Not that the authors are Pollyannas. There is still work to do—particularly to combat perverse government policies, such as below-cost sales of timber from federal land. But, as Eco-Sanity demonstrates, Americans’ “hard work and major investments of tax dollars have purchased a cleaner environment for them and their children.”
Despite the obvious good news about these more traditional areas of environmental concern, however, people still face a raft of frightening predictions involving new issues. Eco-Sanity patiently debunks the multitude of impending disasters with which we are supposedly threatened.
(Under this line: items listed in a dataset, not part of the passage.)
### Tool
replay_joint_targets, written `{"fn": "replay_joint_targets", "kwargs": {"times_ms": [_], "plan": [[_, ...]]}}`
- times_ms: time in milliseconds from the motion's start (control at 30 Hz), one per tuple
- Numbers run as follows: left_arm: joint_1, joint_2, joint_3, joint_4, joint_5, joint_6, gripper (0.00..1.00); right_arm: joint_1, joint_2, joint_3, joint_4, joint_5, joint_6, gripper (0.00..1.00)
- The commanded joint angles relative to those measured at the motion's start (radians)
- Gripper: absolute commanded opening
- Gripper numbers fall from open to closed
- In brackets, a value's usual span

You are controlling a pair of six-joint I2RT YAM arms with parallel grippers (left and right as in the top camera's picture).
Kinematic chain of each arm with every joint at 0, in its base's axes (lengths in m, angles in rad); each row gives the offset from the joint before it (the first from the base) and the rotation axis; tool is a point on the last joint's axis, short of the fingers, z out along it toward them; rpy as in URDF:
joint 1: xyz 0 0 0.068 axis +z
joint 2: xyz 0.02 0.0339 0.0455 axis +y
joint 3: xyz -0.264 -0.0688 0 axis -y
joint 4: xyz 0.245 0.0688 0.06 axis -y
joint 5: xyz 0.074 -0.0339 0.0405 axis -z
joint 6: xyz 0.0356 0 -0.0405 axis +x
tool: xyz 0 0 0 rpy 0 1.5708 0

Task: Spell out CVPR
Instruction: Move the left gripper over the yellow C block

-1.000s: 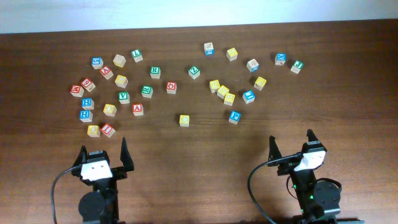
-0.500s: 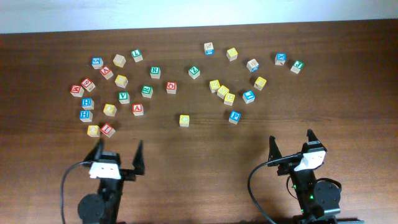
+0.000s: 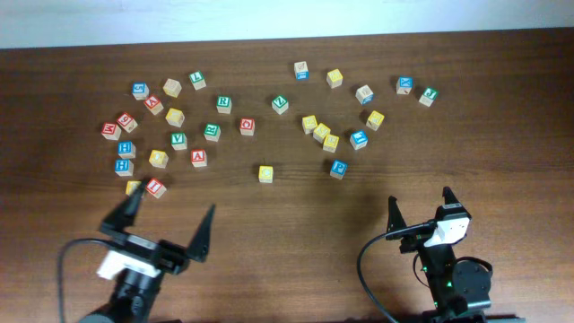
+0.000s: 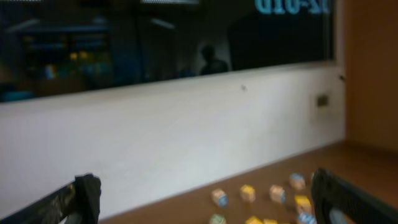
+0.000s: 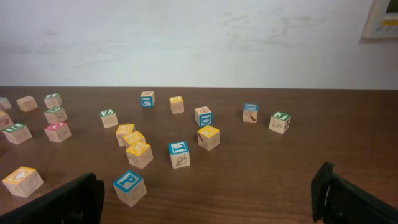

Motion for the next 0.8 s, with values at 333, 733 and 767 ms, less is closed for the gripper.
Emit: {"fn": "replay_joint_targets", "kwargs": {"times_ms": [333, 733, 767], "plan": [[-0.034, 0.739, 0.697, -0.670, 0.177, -0.069, 0.99, -0.002, -0.010, -0.005, -0.006, 0.005, 0.010, 0.98], [-0.430, 1.307, 0.898, -1.018, -0.077, -0.092, 0.99, -0.002, -0.010, -0.005, -0.006, 0.005, 0.010, 0.99], [-0.441, 1.350, 0.898, -1.019, -0.107, -0.092, 0.99, -0.002, -0.010, -0.005, -0.006, 0.005, 0.010, 0.98]]}}
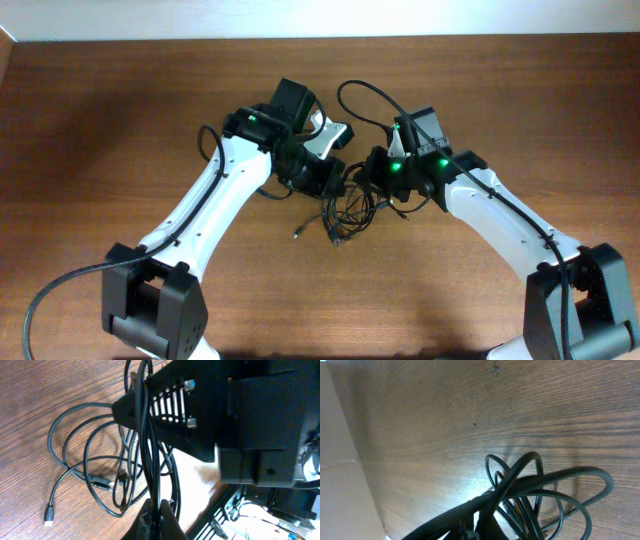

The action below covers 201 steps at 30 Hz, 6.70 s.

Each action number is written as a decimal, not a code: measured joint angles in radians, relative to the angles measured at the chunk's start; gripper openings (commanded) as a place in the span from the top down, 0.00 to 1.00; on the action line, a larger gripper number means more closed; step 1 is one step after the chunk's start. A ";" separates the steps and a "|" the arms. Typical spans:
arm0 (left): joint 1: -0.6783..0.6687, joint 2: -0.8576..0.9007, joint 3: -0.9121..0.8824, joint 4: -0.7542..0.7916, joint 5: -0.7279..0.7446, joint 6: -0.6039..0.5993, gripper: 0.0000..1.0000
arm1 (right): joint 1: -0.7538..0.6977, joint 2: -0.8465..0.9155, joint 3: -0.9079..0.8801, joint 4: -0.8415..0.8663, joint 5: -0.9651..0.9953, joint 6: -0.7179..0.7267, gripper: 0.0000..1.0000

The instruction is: Untangle cables

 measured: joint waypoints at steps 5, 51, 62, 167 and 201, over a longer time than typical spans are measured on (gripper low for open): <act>0.000 0.000 0.000 -0.008 -0.116 -0.008 1.00 | -0.020 -0.053 0.000 -0.006 -0.120 -0.187 0.96; -0.093 0.000 -0.129 0.155 -0.046 0.016 0.11 | -0.360 -0.110 0.001 -0.604 -0.219 -0.732 0.96; -0.134 0.000 -0.129 0.155 -0.108 0.058 0.08 | -0.360 0.109 0.001 -0.408 -0.031 -0.618 0.88; 0.119 0.284 -0.132 0.238 -0.145 0.043 0.92 | -0.008 -0.113 -0.045 -0.597 -0.262 -0.694 0.96; 0.117 0.176 -0.135 0.274 -0.079 0.002 0.94 | 0.088 0.032 0.014 -0.580 0.085 -0.485 0.96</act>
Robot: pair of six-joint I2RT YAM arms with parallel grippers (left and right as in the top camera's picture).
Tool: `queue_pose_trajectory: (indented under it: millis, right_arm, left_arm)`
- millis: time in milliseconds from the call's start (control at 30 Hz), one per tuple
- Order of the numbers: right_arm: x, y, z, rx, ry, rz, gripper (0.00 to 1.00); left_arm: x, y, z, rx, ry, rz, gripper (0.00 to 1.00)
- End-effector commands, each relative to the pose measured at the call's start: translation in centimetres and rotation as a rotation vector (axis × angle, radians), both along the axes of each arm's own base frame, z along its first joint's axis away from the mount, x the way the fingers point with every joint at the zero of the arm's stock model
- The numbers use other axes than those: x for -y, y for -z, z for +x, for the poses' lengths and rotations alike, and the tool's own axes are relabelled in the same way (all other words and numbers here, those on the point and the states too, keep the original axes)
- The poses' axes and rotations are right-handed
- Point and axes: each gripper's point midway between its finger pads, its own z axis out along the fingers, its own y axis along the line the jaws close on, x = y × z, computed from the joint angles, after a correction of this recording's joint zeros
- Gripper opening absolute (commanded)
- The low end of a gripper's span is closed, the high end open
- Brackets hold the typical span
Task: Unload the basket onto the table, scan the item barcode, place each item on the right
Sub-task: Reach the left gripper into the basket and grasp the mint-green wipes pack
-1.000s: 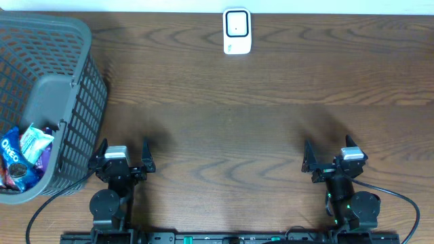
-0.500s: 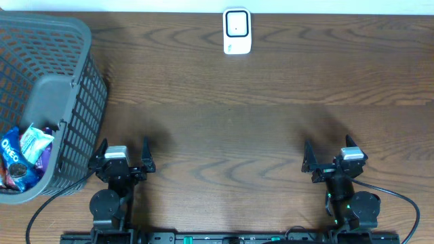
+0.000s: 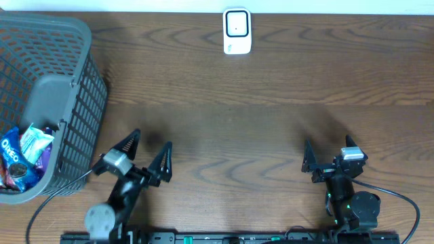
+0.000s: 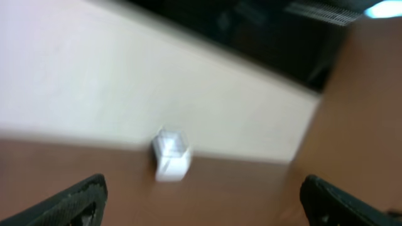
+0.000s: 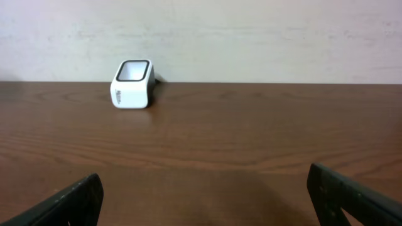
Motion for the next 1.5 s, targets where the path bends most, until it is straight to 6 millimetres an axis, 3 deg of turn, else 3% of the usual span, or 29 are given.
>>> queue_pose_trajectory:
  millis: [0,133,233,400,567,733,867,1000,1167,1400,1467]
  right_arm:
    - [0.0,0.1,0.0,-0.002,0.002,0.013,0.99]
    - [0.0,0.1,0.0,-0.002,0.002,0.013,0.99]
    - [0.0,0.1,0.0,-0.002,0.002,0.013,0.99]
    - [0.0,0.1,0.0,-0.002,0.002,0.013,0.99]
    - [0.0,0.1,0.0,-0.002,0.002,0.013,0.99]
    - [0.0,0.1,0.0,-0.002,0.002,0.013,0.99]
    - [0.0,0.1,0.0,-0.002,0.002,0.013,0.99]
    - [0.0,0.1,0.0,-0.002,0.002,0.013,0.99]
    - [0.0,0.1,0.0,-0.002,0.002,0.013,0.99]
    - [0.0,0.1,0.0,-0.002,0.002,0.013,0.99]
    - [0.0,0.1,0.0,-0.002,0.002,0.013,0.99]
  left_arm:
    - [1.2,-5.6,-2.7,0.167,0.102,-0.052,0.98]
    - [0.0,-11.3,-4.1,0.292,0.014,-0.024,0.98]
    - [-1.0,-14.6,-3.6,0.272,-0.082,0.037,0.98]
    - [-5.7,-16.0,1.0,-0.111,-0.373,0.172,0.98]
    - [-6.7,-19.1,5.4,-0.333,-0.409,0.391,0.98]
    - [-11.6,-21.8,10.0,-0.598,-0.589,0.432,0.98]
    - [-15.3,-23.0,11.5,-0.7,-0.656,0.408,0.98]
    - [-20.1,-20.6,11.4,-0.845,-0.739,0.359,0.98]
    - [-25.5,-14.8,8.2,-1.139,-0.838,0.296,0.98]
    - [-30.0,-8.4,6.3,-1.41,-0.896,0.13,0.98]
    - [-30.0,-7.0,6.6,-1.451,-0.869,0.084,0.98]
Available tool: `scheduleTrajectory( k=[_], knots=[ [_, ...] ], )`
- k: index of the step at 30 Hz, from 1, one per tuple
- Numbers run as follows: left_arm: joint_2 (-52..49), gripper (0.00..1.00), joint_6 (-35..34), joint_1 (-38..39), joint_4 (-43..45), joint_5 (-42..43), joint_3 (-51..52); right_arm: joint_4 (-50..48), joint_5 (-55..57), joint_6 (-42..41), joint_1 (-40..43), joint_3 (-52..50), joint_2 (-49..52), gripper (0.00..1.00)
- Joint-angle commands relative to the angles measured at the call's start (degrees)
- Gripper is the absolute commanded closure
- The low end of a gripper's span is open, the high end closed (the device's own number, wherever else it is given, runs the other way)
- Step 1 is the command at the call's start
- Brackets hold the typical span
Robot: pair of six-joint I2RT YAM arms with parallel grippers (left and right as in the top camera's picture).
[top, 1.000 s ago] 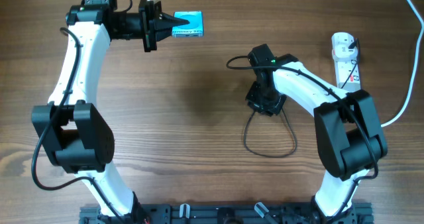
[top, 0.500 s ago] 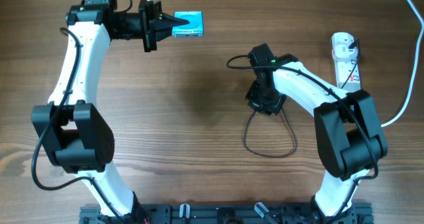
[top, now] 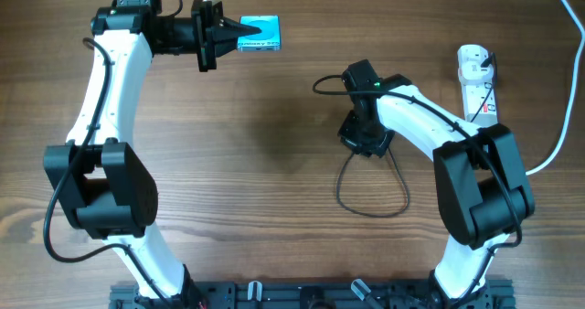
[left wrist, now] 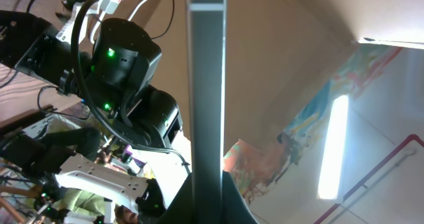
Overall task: Plug charger to phone and switch on socket
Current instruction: 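Lower the right gripper and close on the USB-C connector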
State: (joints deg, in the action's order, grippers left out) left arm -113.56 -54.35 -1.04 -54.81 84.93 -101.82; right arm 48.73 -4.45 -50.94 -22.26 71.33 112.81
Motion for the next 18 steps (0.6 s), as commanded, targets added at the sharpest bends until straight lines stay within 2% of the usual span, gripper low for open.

This section alone makes the book worth reading, since it demonstrates how radical environmentalists have regularly twisted data and made wild extrapolations to demonstrate that the world is about to end . . . unless the government is immediately invested with huge new powers to regulate, tax, and spend.
Eco-Sanity performs critiques of a number of issues: global warming, ozone depletion, acid rain, deforestation, pesticides, resource depletion, population, electromagnetic fields, toxic wastes, and more. The authors’ discussions are always concise, objective, persuasive, and readable, and should do much to help educate a public that has until now proved far too vulnerable to shameless scare-mongering.
After debunking the worst of environmentalist propaganda, the authors offer a primer on clear thinking about the environment and a detailed “common-sense agenda” for dealing with the major environmental problems that continue to face us. Were their ideas turned into law we would be likely to see far better environmental protection at far less cost. For this reason, their thoughtful approach should appeal to any environmentalist who does not put ideology before conservation, who is committed to achieving a reasonable balance between economic prosperity, individual liberty, and environmental protection.
“Eco-sanity means applying reason, sound science, and a respect for the rights of others to environmental issues,” write Joseph Bast, P.J. Hill, and Richard Rue. Unfortunately, reason, sound science, and respect have long been lacking in the environmental debate. But Eco-Sanity may be the book to help transform the national debate. It is a critically important work and deserves the sort of attention heretofore reserved for the latest alarmist screed.
Mr. Bandow is a Senior Fellow at the Cato Institute and the author of The Politics of Envy: Statism as Theology (Transaction Publishers).